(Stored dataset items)
+++

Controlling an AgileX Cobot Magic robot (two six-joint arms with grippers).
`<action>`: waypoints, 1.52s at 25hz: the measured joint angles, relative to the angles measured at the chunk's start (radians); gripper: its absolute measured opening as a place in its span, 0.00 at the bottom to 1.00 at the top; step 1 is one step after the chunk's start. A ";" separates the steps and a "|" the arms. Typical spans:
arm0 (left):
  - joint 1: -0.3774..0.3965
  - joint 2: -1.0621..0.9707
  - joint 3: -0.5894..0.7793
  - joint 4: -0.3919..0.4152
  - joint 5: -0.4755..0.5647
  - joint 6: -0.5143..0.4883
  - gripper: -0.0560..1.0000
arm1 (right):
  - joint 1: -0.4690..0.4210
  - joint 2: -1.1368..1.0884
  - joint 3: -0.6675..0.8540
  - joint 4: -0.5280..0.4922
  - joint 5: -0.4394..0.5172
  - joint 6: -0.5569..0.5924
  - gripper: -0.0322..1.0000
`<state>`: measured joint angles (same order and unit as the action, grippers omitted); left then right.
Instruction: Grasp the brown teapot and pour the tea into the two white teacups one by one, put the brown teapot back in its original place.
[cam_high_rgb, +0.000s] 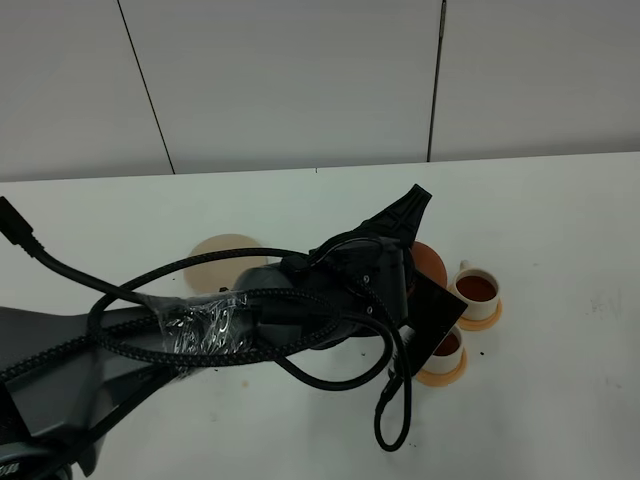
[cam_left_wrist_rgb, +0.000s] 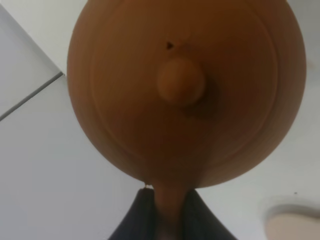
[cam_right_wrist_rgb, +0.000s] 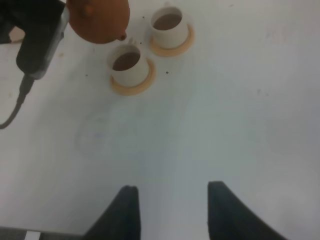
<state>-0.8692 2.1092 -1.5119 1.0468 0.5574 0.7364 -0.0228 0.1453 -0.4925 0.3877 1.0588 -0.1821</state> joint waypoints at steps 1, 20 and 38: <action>0.000 -0.001 0.000 -0.010 0.005 0.000 0.21 | 0.000 0.000 0.000 0.000 0.000 0.000 0.34; 0.141 -0.075 0.000 -0.472 0.178 0.003 0.21 | 0.000 0.000 0.000 0.000 0.000 0.000 0.34; 0.272 -0.072 0.000 -0.905 0.219 0.226 0.21 | 0.000 0.000 0.000 0.000 0.000 0.000 0.34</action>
<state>-0.5975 2.0371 -1.5119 0.1421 0.7762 0.9625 -0.0228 0.1453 -0.4925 0.3877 1.0588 -0.1821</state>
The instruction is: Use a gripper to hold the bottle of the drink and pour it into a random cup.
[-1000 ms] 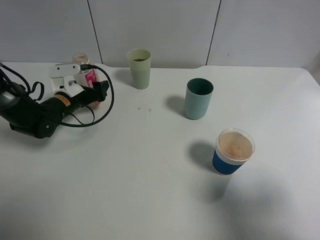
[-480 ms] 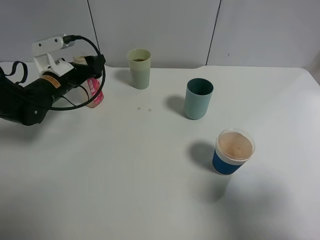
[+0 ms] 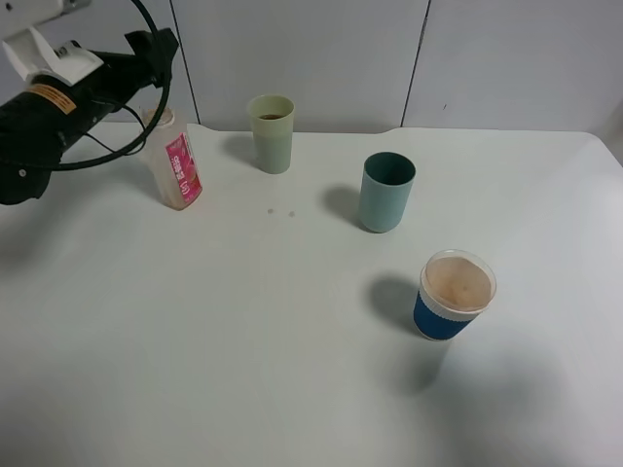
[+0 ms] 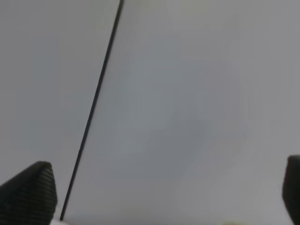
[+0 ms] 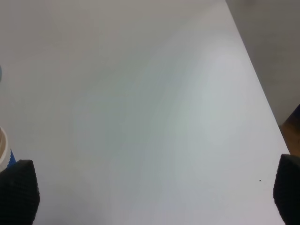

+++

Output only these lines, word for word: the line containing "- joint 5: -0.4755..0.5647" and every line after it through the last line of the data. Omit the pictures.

(Output of the task)
  - joint 5: -0.4755..0.5647
  - joint 6: -0.5143..0.4883
  - gripper: -0.0560..1.0000
arm1 (right):
  - joint 1: -0.4690..0.4210
  - joint 2: -1.1368..1.0884
  - joint 3: -0.6675..0.8540
  - joint 4: -0.5280..0.4922
  - joint 5: -0.4394..0.5172
  - joint 6: -0.5569..0.5924
  - gripper: -0.0322..1.0000
`<state>`: measured joint angles (same order and unit as the action, grippers omitted); left then right.
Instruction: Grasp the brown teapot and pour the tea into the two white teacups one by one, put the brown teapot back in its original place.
[cam_high_rgb, +0.000s] 
[cam_left_wrist_rgb, +0.000s] 
[cam_right_wrist_rgb, +0.000s] 
<state>-0.8692 2.1092 -1.5119 1.0468 0.5574 0.7364 -0.0228 0.1453 -0.4925 0.3877 1.0588 -0.1821</state> joint waypoints at steps 1, 20 and 38: <action>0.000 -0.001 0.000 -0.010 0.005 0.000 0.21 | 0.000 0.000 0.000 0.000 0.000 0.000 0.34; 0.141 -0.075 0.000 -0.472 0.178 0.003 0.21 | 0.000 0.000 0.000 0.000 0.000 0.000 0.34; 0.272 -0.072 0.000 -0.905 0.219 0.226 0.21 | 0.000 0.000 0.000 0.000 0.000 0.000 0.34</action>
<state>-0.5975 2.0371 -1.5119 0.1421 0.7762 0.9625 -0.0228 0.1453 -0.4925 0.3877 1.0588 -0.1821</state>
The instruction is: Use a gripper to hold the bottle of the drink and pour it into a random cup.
[-1000 ms] 
[-480 ms] 
[+0 ms] 
[+0 ms] 
[+0 ms] 

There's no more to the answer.